TASK PROMPT: Your copy should repeat the data that follows exactly and contain no image.

DATA SEGMENT:

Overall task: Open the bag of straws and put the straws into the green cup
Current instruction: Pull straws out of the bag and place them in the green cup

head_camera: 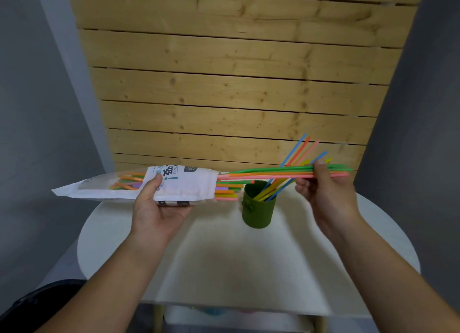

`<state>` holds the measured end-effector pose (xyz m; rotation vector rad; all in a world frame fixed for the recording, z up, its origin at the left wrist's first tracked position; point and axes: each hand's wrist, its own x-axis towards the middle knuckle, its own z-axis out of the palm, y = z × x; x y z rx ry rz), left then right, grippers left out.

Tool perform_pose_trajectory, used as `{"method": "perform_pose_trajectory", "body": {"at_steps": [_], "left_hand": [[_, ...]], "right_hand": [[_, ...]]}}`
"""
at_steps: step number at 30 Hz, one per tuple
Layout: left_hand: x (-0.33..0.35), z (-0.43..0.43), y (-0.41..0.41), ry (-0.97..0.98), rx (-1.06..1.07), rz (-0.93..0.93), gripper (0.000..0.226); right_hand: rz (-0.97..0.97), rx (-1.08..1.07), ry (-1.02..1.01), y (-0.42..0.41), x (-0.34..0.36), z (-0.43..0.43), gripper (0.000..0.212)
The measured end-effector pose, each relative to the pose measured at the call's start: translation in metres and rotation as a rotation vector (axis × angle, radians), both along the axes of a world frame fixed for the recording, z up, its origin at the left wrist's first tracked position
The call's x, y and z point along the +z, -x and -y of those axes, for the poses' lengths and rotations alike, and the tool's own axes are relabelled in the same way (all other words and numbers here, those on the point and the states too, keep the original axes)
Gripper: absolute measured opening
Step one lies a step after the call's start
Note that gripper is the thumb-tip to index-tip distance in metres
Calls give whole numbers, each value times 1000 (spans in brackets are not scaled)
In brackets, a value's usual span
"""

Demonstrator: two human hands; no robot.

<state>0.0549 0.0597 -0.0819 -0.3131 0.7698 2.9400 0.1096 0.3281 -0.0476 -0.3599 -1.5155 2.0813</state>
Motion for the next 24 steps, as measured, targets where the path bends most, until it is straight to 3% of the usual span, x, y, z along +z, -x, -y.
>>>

SOLUTION FOR THIS TASK:
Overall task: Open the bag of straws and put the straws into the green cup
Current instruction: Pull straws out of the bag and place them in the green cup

head_camera: 

`<state>` holds the measured end-effector pose (xyz m; rotation vector rad; all in a world frame fixed for the recording, z up, its origin at the left wrist's first tracked position; point and axes: each hand's wrist, its own x-axis towards the middle knuckle, its own z-axis out of the palm, y = z × x; x y z rx ry rz), left then right, grippers left out.

Tool perform_pose_trajectory, used as `{"method": "perform_pose_trajectory", "body": {"at_steps": [_], "left_hand": [[_, ...]], "right_hand": [[_, ...]]}}`
"""
at_steps: step number at 30 Hz, one per tuple
Layout: left_hand: x (-0.33..0.35), z (-0.43..0.43), y (-0.41..0.41), ry (-0.97..0.98), rx (-1.06..1.07), rz (-0.93..0.93), gripper (0.000..0.226); right_hand: rz (-0.97..0.97), rx (-1.08..1.07), ry (-1.02..1.01), y (-0.42..0.41), x (-0.34..0.36), z (-0.43..0.43), gripper (0.000..0.212)
The measured end-effector pose, each relative to the pose measured at the call's start: translation in metres and rotation as a rotation vector (axis × angle, radians), both along the axes of a world frame fixed for the recording, z up, its origin at the left wrist's first tracked position
The call's x, y and z point along the +z, -x and -y of those axes, for the poses' lengths and rotations alike, and the tool's own axes are relabelled in the same way (all other words and numbers here, those on the point and the states too, keep the original axes)
Gripper: absolute measured opening
Step one lies a step after the call's start
Note that gripper is the thumb-tip to index-tip distance in metres
Calls give whole numbers, each value times 1000 (spans in brackets are not scaled)
In brackets, a value's usual span
"""

Demonstrator: two human hands; no robot.

<state>0.0549 0.0597 -0.0819 -0.3131 0.7698 2.9400 0.1096 0.3281 -0.0476 -0.3599 -1.5155 2.0813</state>
Motion for the next 24 steps, as measured, targets where the path bends most, until it is straight to 3% of the usual span, x, y, z along +z, -x, -y.
>>>

The exercise is finished and nothing remains.